Perplexing Artifacts: Towards a Fusion of Art and Architectural Creative Practice is essentially a discovery research project that explores that muddy middle ground that exists between the practices of architectural drawing and art.

To create clear boundaries to the scope of work for such a wide study, all drawings are deliberately analogue, all drawings use the same media (blue pencil) and a specific era of western art has been studied. Through historical analysis of analytical cubism and the affects of then-current technology (the camera) on art thinking, parallels are drawn to contemporary methods of drawing and representation. Main sources are Ernst Gombrich and Robin Evans.

The thesis presents the three-part final project first (Drawing / Building / Projection), followed by the series of drawing experiments and explorations that led to the final installation.

The Drawing in the final presentation (Your) My Bedroom is revealed as an architectural drawing of several types: site drawing, concept drawing, design development drawing, and in-situ drawing. (Your) My Bedroom collapsed time and space in the manner of analytical cubism, becoming a document of the author’s bedroom located in Queenstown and therefore recorded at several times as a site measure and often from memory.
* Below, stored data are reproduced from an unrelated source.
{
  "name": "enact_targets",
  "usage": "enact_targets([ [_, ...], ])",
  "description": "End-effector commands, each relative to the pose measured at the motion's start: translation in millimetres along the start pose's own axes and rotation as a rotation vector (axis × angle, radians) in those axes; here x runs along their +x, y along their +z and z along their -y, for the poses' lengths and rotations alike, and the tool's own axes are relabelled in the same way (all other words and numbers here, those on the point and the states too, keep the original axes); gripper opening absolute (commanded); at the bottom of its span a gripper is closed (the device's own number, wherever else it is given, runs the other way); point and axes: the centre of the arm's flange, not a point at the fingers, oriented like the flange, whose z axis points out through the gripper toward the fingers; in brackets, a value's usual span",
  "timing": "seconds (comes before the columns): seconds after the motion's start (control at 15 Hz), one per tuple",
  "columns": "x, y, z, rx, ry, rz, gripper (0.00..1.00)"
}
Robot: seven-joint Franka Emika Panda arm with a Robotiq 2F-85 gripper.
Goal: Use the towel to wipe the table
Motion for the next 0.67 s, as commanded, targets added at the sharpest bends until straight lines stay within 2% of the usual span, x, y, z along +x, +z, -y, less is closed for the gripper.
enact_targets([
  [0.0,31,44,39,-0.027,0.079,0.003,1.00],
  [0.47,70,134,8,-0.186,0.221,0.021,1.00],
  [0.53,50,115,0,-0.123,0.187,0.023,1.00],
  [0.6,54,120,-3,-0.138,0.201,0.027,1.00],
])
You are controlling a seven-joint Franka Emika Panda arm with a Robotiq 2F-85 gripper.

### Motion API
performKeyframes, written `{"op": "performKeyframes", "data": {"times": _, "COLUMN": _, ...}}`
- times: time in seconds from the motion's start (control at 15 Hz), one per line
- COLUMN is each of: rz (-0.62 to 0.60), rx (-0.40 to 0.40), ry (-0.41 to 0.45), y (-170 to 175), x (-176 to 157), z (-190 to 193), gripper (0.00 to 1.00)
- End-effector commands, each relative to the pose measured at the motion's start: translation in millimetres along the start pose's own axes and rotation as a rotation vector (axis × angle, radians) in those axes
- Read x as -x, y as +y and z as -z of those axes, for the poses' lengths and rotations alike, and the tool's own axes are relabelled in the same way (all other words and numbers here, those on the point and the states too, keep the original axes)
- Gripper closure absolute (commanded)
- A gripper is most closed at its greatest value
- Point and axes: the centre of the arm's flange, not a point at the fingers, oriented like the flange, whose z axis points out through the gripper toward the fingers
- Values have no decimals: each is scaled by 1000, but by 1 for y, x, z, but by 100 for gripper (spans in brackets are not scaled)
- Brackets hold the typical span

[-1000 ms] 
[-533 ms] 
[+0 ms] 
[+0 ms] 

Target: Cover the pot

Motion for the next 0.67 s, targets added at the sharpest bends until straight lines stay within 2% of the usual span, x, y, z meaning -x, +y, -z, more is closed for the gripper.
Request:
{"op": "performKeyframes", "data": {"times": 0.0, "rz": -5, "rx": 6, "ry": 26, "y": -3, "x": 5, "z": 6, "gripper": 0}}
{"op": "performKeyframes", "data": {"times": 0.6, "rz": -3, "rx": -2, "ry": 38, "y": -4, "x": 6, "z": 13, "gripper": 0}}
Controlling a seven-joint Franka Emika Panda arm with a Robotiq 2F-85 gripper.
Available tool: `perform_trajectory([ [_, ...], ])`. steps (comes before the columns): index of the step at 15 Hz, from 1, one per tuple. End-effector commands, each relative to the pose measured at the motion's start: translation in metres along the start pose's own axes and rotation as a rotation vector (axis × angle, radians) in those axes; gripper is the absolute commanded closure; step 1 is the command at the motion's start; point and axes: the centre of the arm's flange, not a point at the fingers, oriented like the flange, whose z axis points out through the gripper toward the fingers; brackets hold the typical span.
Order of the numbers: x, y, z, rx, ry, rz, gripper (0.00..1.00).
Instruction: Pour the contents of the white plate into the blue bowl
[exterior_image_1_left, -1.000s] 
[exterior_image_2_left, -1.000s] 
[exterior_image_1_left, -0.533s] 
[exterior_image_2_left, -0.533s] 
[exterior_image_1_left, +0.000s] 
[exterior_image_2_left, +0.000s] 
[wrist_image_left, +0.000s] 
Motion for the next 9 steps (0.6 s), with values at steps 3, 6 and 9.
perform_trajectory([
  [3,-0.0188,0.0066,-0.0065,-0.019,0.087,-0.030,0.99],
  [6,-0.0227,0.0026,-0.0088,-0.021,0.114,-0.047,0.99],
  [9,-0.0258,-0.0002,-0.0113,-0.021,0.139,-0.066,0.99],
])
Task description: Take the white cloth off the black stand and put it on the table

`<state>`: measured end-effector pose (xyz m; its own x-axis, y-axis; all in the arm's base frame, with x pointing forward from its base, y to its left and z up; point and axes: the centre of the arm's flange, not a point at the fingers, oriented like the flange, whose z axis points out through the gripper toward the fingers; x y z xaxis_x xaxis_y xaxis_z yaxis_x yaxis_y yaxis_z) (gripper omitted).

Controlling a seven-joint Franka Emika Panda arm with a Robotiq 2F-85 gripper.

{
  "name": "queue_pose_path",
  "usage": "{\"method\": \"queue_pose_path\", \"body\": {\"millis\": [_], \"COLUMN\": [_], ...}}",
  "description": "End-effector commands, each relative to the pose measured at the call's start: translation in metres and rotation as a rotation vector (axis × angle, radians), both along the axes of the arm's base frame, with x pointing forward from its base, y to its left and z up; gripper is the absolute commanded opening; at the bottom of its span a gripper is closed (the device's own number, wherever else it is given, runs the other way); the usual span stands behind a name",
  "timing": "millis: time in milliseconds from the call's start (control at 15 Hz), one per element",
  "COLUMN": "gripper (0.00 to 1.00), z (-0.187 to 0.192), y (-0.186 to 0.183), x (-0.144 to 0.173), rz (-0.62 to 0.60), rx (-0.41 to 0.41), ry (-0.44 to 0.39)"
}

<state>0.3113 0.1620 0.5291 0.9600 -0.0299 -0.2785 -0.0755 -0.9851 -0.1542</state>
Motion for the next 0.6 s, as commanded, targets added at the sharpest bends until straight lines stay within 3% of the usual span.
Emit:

This became the ‘blueprint’ for the Building component of the installation, The Domestic Collapse, a Perspex 1:1 viewing device for, and extension of, the drawing. To explore the production of measured drawings, and in respect of the main architectural drawing language of plans, sections and elevations, projections of the 1:10 Building model were traced for the third component. (Projection: Tracing the Collapse.) Questions about methods of description and prescription have been raised throughout these translations of the same spatial condition.

The second section examines a huge production of work through several series of representation experiments, each recorded and analysed. Findings from these series of works have informed the installation, and lead to a conclusion which finds possibilities for the author in process techniques for their future practice. The research focuses on architectural drawing types that are not representational or predetermined, but are instead self-referential, more common to art practice. Such drawings can be valuable to architectural design processes as a delaying strategy, allowing qualities in the design to be considered in a non-objective manner, and to strengthen the relationship between drawing and making, art thinking and architectural production.